## WORK TASK:
Nothing but an exact copy of the data should be given.

## DATA SECTION:
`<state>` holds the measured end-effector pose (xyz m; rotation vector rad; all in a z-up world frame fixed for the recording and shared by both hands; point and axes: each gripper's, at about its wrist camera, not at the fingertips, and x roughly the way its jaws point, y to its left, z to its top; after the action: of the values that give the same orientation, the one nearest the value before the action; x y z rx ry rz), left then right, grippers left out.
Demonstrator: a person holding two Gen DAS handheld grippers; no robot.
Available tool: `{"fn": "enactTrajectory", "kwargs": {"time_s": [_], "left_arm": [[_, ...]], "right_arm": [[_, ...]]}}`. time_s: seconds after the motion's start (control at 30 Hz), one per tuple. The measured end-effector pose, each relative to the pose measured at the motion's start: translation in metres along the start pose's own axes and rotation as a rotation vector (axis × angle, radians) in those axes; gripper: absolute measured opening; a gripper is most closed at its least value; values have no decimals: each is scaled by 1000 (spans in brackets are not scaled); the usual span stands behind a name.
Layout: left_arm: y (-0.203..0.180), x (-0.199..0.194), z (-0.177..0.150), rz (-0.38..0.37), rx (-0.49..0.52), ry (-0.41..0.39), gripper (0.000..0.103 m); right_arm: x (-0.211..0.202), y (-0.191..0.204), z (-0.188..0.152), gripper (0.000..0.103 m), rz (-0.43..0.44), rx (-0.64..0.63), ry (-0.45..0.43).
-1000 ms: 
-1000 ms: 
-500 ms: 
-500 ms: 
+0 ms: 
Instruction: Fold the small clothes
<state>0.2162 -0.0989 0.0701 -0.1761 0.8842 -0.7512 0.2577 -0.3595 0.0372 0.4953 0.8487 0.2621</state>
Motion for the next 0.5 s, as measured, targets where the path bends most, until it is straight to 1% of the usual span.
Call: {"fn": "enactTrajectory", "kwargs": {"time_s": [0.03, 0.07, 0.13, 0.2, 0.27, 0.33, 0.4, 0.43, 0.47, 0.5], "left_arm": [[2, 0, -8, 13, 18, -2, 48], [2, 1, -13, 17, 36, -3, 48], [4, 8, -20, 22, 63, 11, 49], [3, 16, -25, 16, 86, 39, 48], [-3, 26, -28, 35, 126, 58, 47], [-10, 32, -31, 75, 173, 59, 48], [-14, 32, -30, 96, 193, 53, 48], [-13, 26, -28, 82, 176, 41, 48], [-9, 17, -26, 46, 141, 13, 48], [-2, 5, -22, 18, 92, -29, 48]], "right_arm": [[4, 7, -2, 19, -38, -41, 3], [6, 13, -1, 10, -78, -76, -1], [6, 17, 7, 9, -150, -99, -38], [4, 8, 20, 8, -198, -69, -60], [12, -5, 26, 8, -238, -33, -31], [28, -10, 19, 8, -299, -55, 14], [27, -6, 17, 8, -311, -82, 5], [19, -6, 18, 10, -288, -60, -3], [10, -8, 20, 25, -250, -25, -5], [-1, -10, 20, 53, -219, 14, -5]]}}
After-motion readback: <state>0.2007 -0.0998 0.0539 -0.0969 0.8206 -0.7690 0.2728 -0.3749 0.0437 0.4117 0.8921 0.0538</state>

## WORKED SOLUTION:
`<state>` holds the measured end-effector pose (xyz m; rotation vector rad; all in a z-up world frame fixed for the recording and shared by both hands; point and axes: each gripper's, at about its wrist camera, not at the fingertips, and x roughly the way its jaws point, y to its left, z to its top; after the action: of the values that give the same orientation, the one nearest the value before the action; x y z rx ry rz), left then right, grippers left out.
Demonstrator: a person holding two Gen DAS handheld grippers; no robot.
Available tool: `{"fn": "enactTrajectory", "kwargs": {"time_s": [_], "left_arm": [[_, ...]], "right_arm": [[_, ...]]}}`. time_s: seconds after the motion's start (control at 30 Hz), one per tuple. The measured end-effector pose, each relative to the pose measured at the motion's start: translation in metres along the start pose's own axes and rotation as a rotation vector (axis × angle, radians) in those axes; gripper: absolute measured opening; a gripper is most closed at its least value; values have no decimals: each is scaled by 1000 (spans in brackets are not scaled); the usual span stands behind a name.
Layout: left_arm: y (-0.203..0.180), x (-0.199..0.194), z (-0.177..0.150), rz (-0.38..0.37), rx (-0.49..0.52), ry (-0.41..0.39), gripper (0.000..0.103 m); right_arm: x (-0.211..0.202), y (-0.191..0.204), z (-0.188..0.152), gripper (0.000..0.103 m), rz (-0.43..0.44), rx (-0.64..0.63), ry (-0.45..0.43).
-1000 ms: 
-1000 ms: 
-500 ms: 
-500 ms: 
+0 ms: 
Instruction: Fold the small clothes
<state>0.2162 -0.0989 0.0701 -0.1761 0.8842 -0.7512 0.2577 -0.3595 0.0372 0.4953 0.8487 0.2621</state>
Motion for the next 0.5 s, as measured, targets where the path bends most, until it is straight to 1% of the usual span.
Call: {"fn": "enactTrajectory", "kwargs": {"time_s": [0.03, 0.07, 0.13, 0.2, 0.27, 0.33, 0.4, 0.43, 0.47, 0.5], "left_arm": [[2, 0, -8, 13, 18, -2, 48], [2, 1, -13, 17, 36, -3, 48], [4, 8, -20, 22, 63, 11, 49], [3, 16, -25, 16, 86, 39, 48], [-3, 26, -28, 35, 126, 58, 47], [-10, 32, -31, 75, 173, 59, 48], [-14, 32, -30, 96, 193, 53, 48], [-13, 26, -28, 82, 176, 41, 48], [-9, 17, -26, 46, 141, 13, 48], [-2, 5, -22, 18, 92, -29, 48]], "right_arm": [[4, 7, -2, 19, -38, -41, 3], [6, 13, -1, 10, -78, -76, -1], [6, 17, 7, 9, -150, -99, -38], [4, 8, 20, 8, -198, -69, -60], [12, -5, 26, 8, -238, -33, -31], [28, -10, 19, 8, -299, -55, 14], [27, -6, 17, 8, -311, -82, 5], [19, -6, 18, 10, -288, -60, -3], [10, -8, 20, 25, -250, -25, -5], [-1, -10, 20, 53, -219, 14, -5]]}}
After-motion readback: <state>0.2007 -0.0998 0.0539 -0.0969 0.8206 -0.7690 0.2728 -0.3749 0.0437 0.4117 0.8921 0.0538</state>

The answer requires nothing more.